DB2 Performance Tuning -
Taking Snapshots -
Determining if a database parameter needs to be tuned will usually require examining statistics
from a database snapshot. In order to take a snap shot you will need to make sure the different
monitors are on before hand. The general procedure to get a snapshot is to do the following -
Verify what monitors are on -
db2 -v get monitor switch
Turn on monitors
db2 -v update monitor switches using bufferpool on
db2 -v update monitor switches using lock on
db2 -v update monitor switches using sort on
db2 -v update monitor switches using statement on
db2 -v update monitor switches using table on
db2 -v update monitor switches using timestamp on
db2 -v update monitor switches using UOW on
or - update dbm cfg using dft_mon_bufpool on dft_mon_lock on dft_mon_sort on
dft_mon_stmt on dft_mon_table on dft_mon_uow on health_mon on;
db2 -v get monitor switches
Clear the monitors -
db2 -v reset monitor all
-- run the application in question --
Collect the Snapshot -
There are a number of snapshots you can take -
Snapshot Type Command
Locks Snapshot db2 get snapshot for locks on bgdb0
Database Manager db2 get snapshot for dbm
Snapshot
Database Snapshot db2 get snapshot for database on bgdb0
Tablespace Snapshot db2 get snapshot for tablespaces on bgdb0
Bufferpool Snapshot db2 get snapshot for bufferpools on bgdb0
Applications db2 get snapshot for applications on bgdb0
Dynamic SQL db2 get snapshot for dynamic sql on bgdb0
Table Snapshot Db2 get snapshot for tables on bgdb0
For performance Issues we usually only care about the dbm, db, and bufferpool snapshots -
db2 -v get snapshot for all databases > /tmp/snap.out
db2 -v get snapshot for dbm >> /tmp/snap.out
db2 -v get snapshot for bufferpools >> /tmp/snap.out
db2 -v reset monitor all
db2 -v terminate
DB2 Parameters
Buffer Pools -
Recommendations -
The bufferpools main function is to improve database performance since it is the area of
memory used by the database to read in and modify pages. So it is usually beneficial to
make the bufferpools as large as possible without causing system stability issues. By default
we set BGP systems to have a bufferpool size of 1.6GB which should be sufficient for most
systems, however if your system has the memory you can experiment with increasing this.
Changing the Parameter -
You can either update the bufferpool size directly in syscat.bufferpools, or by setting the
value of NPAGES to -1 and then by modifying the BUFFPAGE value
db2 connect to DB_NAME
db2 select * from syscat.bufferpools
db2 alter bufferpool IBMDEFAULTBP size -1
db2 connect reset
db2 update db cfg for dbname using BUFFPAGE bigger_value
db2 terminate
Investigative Steps -
To determine if the buffer pool size is big enough, you will need to examine the bufferpool
hit ratio to see if the database is pulling too many pages from disk rather then memory. It is
indicates the percentage of time that the database manager did not need to load a page from
disk in order to service a page request because the page was already in the buffer pool. The
greater the buffer pool hit ratio, the lower the volume of disk I/O. To calculate this you will
need to look at a few values from the bufferpool snapshot. Collect that snapshot while
taxing the system by running -
db2 -v update monitor switches using bufferpool on
db2 -v get monitor switches
db2 -v reset monitor all
-- run BGP jobs --
db2 -v get snapshot for bufferpools >> /tmp/snap.out
db2 -v reset monitor all
db2 -v terminate
Calculate the bufferpool hit ratio by examining “logical reads” and “physical reads” as
follows -
(1- (
( buffer pool data physical reads + buffer pool index physical reads )
/
( buffer pool data logical reads + buffer pool index logical reads )
)
) * 100%
The hit ratio should be 95% or more. The higher the better.

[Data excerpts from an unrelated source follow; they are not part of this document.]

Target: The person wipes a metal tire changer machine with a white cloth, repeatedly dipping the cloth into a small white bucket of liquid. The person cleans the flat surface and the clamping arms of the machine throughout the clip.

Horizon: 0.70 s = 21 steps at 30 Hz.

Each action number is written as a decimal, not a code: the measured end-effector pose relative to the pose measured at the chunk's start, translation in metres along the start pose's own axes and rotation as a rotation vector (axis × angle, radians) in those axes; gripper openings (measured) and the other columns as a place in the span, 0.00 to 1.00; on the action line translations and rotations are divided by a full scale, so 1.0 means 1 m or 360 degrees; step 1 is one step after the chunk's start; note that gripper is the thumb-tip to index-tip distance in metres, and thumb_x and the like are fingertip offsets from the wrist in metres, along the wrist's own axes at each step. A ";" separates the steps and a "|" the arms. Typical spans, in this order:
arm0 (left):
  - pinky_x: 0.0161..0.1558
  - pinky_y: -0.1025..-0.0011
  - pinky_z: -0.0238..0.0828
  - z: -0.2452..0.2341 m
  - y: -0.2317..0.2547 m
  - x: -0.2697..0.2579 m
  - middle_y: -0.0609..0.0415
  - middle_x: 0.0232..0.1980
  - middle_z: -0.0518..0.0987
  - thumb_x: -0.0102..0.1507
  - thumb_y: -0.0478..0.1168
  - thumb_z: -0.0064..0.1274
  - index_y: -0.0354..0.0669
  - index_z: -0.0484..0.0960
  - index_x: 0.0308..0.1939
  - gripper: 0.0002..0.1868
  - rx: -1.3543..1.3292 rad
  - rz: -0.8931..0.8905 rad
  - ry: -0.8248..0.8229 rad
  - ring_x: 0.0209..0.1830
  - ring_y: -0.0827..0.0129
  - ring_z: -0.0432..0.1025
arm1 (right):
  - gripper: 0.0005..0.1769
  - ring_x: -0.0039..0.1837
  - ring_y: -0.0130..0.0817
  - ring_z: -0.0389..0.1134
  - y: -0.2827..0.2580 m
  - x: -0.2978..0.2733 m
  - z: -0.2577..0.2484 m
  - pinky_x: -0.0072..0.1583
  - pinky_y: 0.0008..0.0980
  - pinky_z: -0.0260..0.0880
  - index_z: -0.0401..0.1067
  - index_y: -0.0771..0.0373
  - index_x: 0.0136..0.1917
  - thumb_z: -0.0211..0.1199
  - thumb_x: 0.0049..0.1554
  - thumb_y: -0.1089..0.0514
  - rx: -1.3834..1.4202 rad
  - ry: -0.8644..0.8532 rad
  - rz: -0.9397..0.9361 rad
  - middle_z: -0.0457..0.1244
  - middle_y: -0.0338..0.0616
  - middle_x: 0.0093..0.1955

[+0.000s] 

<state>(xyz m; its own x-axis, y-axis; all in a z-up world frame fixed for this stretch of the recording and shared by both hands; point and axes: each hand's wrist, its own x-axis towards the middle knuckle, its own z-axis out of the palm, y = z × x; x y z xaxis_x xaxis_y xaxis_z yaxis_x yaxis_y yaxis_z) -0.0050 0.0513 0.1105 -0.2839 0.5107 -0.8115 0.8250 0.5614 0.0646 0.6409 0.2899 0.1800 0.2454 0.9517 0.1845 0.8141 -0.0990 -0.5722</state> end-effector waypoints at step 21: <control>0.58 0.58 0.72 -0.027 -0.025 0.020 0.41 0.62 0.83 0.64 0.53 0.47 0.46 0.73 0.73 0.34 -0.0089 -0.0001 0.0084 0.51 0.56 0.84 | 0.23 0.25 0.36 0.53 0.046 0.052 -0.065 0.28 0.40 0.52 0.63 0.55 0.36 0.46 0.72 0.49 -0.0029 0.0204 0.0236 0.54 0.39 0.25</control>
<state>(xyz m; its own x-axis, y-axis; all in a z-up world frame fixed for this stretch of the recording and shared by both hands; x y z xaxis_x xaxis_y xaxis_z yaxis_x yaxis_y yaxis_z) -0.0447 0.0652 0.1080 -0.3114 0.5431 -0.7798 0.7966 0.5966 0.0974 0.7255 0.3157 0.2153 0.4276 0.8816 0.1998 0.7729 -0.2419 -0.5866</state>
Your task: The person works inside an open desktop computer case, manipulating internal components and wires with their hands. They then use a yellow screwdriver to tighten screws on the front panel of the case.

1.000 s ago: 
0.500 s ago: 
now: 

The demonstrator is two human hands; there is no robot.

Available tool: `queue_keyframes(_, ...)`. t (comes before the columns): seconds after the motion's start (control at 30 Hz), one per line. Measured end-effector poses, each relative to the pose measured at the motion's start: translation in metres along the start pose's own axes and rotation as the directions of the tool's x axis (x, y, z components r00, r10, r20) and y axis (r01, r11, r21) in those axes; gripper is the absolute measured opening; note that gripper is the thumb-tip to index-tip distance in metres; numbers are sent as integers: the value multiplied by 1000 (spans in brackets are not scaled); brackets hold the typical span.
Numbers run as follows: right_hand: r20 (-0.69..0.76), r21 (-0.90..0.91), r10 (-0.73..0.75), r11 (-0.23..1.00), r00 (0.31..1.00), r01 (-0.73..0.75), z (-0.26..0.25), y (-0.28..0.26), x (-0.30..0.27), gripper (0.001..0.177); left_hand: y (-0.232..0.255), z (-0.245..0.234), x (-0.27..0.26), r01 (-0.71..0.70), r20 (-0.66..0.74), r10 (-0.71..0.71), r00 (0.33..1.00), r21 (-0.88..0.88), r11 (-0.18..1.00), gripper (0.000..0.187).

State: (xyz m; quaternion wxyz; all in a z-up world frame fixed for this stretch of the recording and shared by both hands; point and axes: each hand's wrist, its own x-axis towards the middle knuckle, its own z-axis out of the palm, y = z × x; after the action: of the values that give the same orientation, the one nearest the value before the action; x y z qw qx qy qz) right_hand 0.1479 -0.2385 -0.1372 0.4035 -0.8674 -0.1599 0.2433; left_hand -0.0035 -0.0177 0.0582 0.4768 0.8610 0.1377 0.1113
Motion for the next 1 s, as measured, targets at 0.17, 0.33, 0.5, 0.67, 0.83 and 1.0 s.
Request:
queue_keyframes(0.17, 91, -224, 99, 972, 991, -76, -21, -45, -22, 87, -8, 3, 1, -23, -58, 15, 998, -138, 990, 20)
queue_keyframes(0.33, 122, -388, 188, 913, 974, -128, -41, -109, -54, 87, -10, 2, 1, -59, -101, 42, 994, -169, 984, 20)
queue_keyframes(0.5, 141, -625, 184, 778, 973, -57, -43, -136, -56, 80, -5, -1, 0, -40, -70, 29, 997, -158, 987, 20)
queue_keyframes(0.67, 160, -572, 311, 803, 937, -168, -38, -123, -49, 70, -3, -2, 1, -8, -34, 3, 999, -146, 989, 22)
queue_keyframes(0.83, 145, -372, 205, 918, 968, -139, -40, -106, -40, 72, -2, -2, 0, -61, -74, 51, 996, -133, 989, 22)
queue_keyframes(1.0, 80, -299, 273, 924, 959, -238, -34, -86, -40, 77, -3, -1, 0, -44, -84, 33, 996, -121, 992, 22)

Apart from simply increase the buff pool size, another way to improve performance is to
create multiple bufferpools for frequently accessed large tables.
Number of Agents ( MAXAGENTS, MAX_COORDAGENTS,
NUM_INITAGENTS ) -
Recommendations -
By default we like to enable the connection concentrator and connection pooling by setting
the value of max_connections greater than the value of max_coordagents. This helps to
reduce the load on overall system resources. Typically you will need to increase the
maxagents based on how many concurrent blocks you plan to boot. For reference a system
booting 400 blocks at a time typically will need a maxagents setting of 1500.
Changing the Parameter -
db2 -v update dbm cfg using MAXAGENTS
db2 -v update dbm cfg using NUM_POOLAGENTS
db2 -v update dbm cfg using NUM_INITAGENTS
db2 -v terminate
max_coordagents is usually set to maxagents - num_initagents . You can set it to a real
value like above, or set it to the default of maxagents – num_initagents via -
db2 -v update dbm cfg using MAX_COORDAGENTS -1
Investigative Steps -
Look at the snapshot for the database manager ( db2 -v get snapshot for database manager ).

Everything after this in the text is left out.